Despite not gaining recognition for his involvement until some time after the event, Landon Ricketts' eventual status as one of the survivors of the infamous massacre has made him popular and has given him a legendary reputation throughout West Elizabeth and beyond. Willie Oats could also be a survivor, judging from various quotes.
- The extraordinarily large number of Pinkertons and the speed at which they appeared has prompted claims that the ferry robbery may have been a set-up. In the mission "Outlaws from the West", Dutch may say in optional dialogue: "That many men? Oh, they knew we were coming."

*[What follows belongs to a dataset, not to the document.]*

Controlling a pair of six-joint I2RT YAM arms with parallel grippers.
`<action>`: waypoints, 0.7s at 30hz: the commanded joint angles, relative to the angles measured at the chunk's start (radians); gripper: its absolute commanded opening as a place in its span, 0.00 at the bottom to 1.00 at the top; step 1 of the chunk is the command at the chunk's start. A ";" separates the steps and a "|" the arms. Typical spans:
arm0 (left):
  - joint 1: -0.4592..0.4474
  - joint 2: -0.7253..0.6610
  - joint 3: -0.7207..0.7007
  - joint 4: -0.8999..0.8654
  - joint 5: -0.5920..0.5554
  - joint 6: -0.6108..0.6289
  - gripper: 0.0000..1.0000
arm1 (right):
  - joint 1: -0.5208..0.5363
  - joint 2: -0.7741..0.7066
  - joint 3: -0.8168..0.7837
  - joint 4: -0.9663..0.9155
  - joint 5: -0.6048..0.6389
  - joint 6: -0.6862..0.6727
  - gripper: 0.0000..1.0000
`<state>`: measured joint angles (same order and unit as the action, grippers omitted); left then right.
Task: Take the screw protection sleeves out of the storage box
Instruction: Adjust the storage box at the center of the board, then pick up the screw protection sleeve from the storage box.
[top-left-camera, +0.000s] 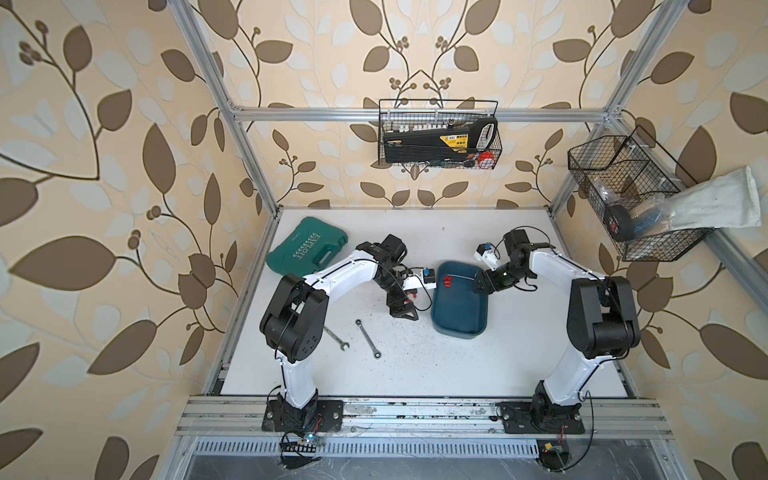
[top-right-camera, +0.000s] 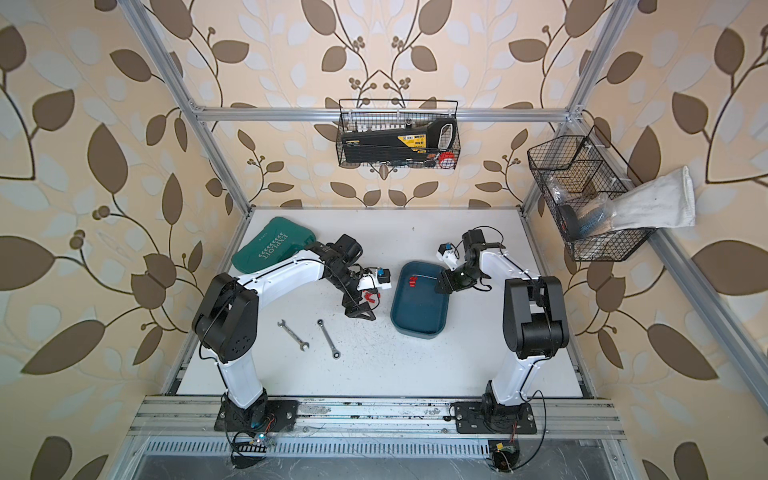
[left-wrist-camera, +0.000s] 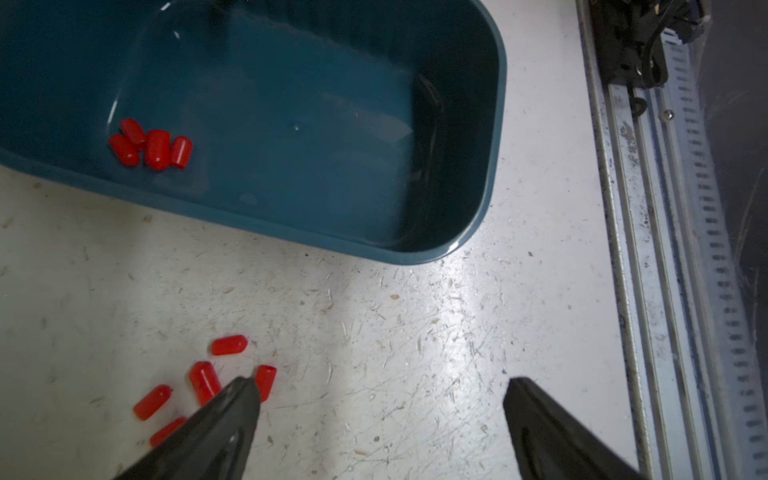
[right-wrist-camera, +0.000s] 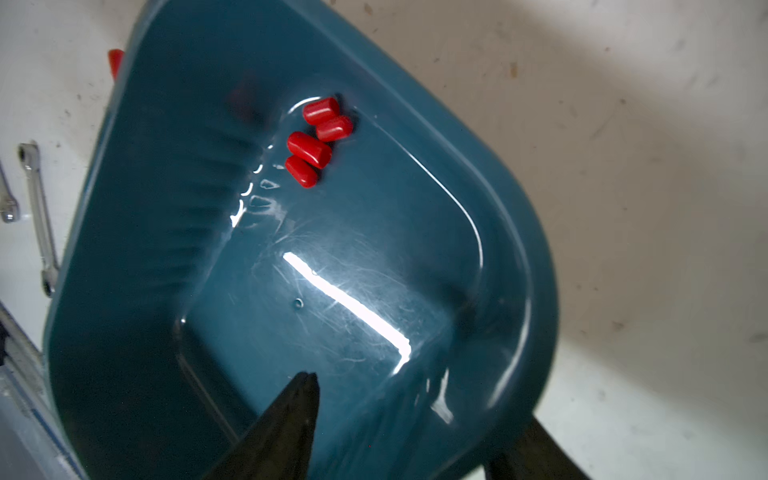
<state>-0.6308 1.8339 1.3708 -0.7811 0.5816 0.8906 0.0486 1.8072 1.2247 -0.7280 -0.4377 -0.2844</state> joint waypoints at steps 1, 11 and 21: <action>-0.015 -0.022 0.029 -0.056 0.011 0.054 0.98 | 0.023 0.053 0.066 -0.031 -0.122 0.008 0.63; -0.099 0.073 0.175 0.028 -0.156 -0.077 0.82 | 0.010 0.062 0.112 -0.034 -0.175 -0.008 0.62; -0.168 0.326 0.486 -0.048 -0.341 -0.199 0.52 | -0.128 -0.076 0.047 0.031 -0.173 0.030 0.62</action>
<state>-0.7944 2.1113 1.7626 -0.7696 0.3172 0.7464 -0.0639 1.7672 1.3029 -0.7139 -0.5957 -0.2695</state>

- Dialogue by Javier Escuella in his conversation with Arthur Morgan in the second mission of Chapter I explicitly states that the following gang members were present on the ferry or in its direct vicinity during the heist: Dutch Van der Linde, Micah Bell, Davey Callender, Mac Callander, Javier Escuella, Sean MacGuire and John Marston. Javier furthermore states: "By the time you boys showed up on the other side of town, we were only just holding on", indicating that Arthur Morgan and other gang members bailed out the gang members who were cornered on or near the ferry by Pinkertons and other lawmen by attacking them from behind.
- Campfire dialogue between Lenny Summers and Sean MacGuire strongly suggests that Lenny was not present during the ferry robbery: Lenny states that he imagines that it was Davey Callander's fault "things went so bad in Blackwater", to which Sean replies that he can't remember, 'cause he was knocked unconscious immediately after things "kicked off", prompting Lenny's question what kicked them off.

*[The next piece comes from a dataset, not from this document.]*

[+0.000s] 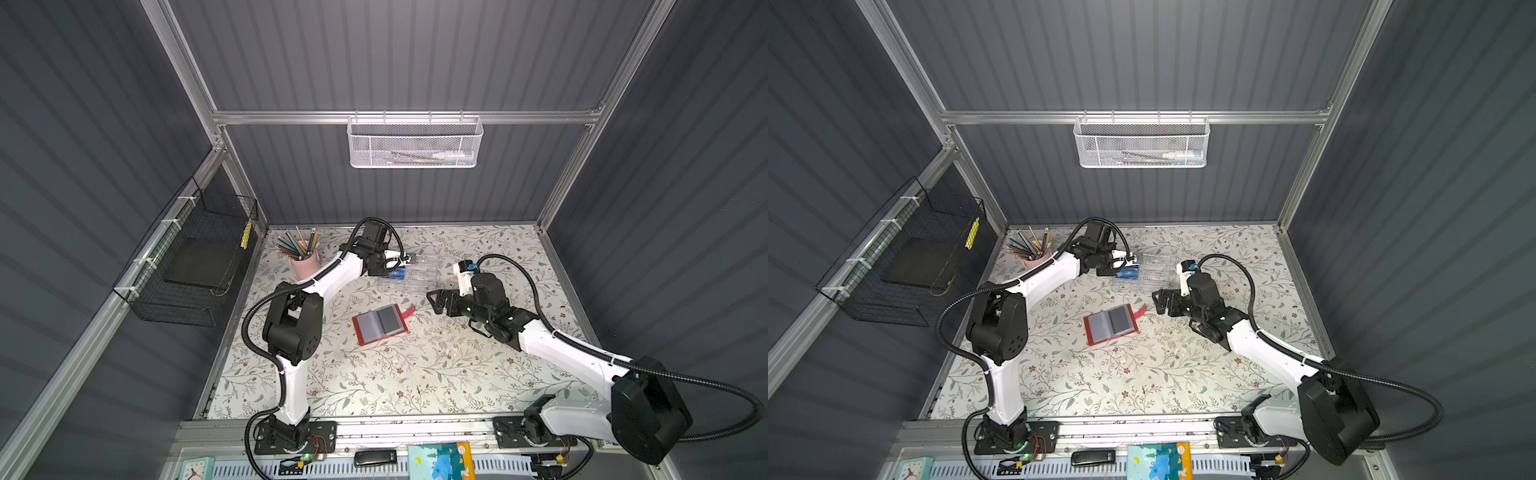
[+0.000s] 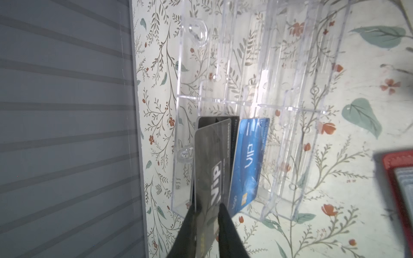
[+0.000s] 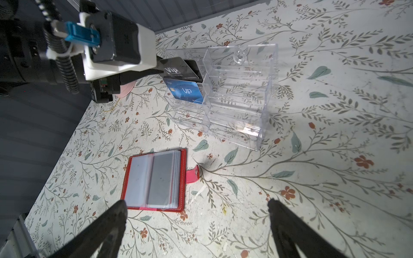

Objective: Take the credit cards out of the card holder
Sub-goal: Place the credit card in the storage box.

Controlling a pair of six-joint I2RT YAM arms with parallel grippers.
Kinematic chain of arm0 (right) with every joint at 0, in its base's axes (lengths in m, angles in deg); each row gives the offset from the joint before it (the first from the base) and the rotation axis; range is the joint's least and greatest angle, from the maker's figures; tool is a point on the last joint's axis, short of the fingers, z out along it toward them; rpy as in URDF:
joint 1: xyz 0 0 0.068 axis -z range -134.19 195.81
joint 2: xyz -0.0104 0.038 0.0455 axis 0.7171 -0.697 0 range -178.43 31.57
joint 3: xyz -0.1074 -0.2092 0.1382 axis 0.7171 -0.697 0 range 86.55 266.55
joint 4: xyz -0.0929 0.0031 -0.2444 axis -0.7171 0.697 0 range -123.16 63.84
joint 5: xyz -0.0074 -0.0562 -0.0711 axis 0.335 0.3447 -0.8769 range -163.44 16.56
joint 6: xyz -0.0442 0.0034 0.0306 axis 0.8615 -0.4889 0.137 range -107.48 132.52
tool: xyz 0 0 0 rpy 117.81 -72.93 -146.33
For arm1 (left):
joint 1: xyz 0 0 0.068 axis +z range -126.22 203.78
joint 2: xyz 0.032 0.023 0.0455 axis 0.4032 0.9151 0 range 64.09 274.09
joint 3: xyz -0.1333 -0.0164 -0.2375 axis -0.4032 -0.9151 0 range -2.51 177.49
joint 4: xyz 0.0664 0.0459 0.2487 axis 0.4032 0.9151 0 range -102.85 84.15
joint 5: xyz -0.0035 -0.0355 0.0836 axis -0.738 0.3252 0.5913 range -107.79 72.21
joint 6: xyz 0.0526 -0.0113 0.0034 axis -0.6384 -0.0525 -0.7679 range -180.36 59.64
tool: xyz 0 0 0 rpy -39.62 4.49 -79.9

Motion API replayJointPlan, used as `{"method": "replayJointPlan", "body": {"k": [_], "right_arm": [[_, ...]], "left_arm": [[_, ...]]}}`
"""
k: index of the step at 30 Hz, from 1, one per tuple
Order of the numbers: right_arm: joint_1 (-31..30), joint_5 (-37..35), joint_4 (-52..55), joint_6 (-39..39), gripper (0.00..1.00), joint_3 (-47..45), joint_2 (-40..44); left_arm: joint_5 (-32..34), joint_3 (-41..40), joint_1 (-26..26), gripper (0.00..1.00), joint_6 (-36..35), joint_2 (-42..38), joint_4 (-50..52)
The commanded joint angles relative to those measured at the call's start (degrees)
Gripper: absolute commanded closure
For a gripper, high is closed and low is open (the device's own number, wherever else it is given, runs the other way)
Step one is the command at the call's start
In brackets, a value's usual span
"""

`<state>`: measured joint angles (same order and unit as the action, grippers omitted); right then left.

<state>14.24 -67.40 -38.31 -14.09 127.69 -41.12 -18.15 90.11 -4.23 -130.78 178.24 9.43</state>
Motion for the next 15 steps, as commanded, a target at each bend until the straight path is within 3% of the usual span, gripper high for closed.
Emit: {"method": "replayJointPlan", "body": {"k": [1, 15], "right_arm": [[0.24, 0.23, -0.77, -0.28, 0.01, -0.68, 0.82], [0.23, 0.22, -0.85, -0.28, 0.01, -0.59, 0.70]], "left_arm": [[-0.08, -0.55, 0.06, 0.80, -2.72, 0.66, -0.06], [-0.43, -1.55, -0.64, 0.78, -2.28, 1.23, -0.97]]}}
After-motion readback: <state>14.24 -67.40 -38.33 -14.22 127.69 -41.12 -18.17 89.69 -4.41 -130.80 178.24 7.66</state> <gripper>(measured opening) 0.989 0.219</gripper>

- Charles Smith tells Arthur Morgan during "The Aftermath of Genesis" that he "still" does not know "what happened on that boat" which makes it seem very likely that he also was not part of the crew that robbed the ferry.
- In camp, John Marston may give an account of what happened in the massacre. He states: "Sometimes, I start thinking about that girl. Well... Javier knew we saw and it weren’t pretty", suggesting that he may be mentally scarred by the incident. He also says that Micah encouraged Dutch to kill Heidi McCourt, and that Dutch later justified the event by saying that it was necessary in order for the gang to survive.
- One potential victim of the massacre is Maybelle Fordham, Archer Fordham's mother. Dialogue from the Red Dead Redemption game files states, "I hear that Bureau fella's never been the same since his mother got shot in the massacre". Maybelle appears to have survived being shot during the massacre, but she died not long afterwards on July 24, 1900 and was buried at Blackwater Cemetery.
- In Red Dead Redemption, during the stranger side-mission "I Know You", the massacre is mentioned by the Strange Man during a conversation with John. Despite giving a vivid account of Heidi McCourt's death, John does not appear to remember her. This would appear to retcon what John says about her in Redemption 2, where he suggests that he can’t get the image of it out of his head, although the time gap of twelve years might explain this. This is backed up when in the same conversation, the Strange Man makes a point that John had forgotten her.
- It is indirectly implied that the Strange Man may have been present during the massacre. This is apparently evidenced by the gruesome and detailed first hand account he gives of Heidi McCourt's death. Recalling details that even John Marston himself could not remember.
- Landon Ricketts' involvement with the massacre is never made clear. While a newspaper in Red Dead Redemption directly names him as a survivor, nothing in Red Dead Redemption 2 mentions or even alludes to his involvement with the events that transpired.
- Later, when the Van der Linde gang decided to rob the Lemoyne National Bank in Saint Denis, which also included a sudden arrival of large number of Pinkerton agents, and an all-out shootout between both parties, Bill Williamson described it as "worse than Blackwater".